WHAT YOU NEED TO DO - Output a character-exact copy of the data, images removed.
(DATASET SECTION)
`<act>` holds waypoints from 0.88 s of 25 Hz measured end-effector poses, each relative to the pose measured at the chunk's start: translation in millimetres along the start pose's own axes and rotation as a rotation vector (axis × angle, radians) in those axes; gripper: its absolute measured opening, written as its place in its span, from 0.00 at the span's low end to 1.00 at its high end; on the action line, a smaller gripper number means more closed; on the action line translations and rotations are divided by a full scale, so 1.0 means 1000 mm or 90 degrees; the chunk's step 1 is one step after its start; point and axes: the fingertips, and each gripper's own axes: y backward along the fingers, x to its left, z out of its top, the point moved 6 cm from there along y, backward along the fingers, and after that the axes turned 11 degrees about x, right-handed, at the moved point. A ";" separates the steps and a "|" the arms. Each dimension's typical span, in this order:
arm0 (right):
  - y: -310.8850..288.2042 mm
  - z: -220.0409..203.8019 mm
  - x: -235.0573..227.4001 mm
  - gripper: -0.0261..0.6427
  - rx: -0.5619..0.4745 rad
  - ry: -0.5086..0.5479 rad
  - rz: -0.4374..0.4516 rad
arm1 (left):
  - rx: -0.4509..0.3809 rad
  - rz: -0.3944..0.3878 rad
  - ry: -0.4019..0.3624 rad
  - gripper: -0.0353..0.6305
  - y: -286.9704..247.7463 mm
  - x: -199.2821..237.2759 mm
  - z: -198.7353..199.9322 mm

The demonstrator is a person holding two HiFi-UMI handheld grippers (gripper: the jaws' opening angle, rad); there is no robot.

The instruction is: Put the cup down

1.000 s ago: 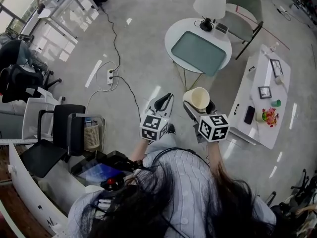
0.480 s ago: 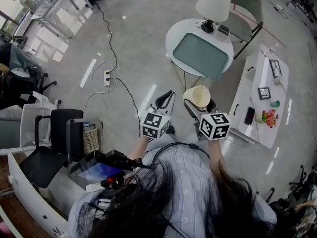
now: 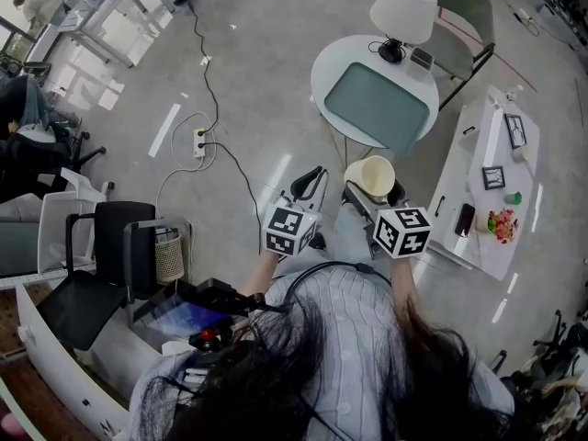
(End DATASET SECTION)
ANSWER SPACE -
`<act>` holds waypoints from 0.88 s of 25 Hz measured end-effector poses, each relative to the pose measured at the chunk's start: translation in millimetres along the start pose's own axes and rotation as a rotation vector (axis × angle, radians) in those axes; gripper: its absolute measured opening, written as its place in its span, from 0.00 at the span's low end to 1.00 at its high end; on the action line, a smaller gripper number means more closed; on the action line translations and rotations are divided by a full scale, so 1.0 means 1000 mm or 90 degrees; the chunk's step 1 is one step after its start; point and axes: the fingertips, and each gripper's own axes: y backward along the fingers, x to its left, z out of its top, the point moved 6 cm from there along y, backward along the fingers, and after that the axes turned 11 degrees about x, right-handed, at the moved point. A ";" separates the steps and a "|" the arms. Each dimension's typical span, in this order:
arm0 (right):
  - y: -310.8850..288.2042 mm
  - z: -220.0409..203.8019 mm
  - x: -235.0573..227.4001 mm
  - gripper: -0.0261..0.6427
  - rx: -0.5619..0.4745 rad
  - ry: -0.5086..0.5479 rad
  - rz: -0.4374..0.4516 rad
arm1 (left):
  - rx: -0.4509..0.3809 rad
  - rz: -0.3944..0.3878 rad
  - ry: -0.4019..0.3624 rad
  - gripper: -0.0353..0.6305
  - y: -286.9704..247.7463 mm
  - x: -199.2821..237.2759 mm
  - z: -198.7353..199.9322 mm

The demonstrator is a person holding two HiFi-UMI handheld grippers (gripper: the jaws' opening angle, rad); there is no robot.

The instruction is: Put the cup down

1.000 s ago: 
0.480 s ago: 
now: 

The response to this exercise has been given in full.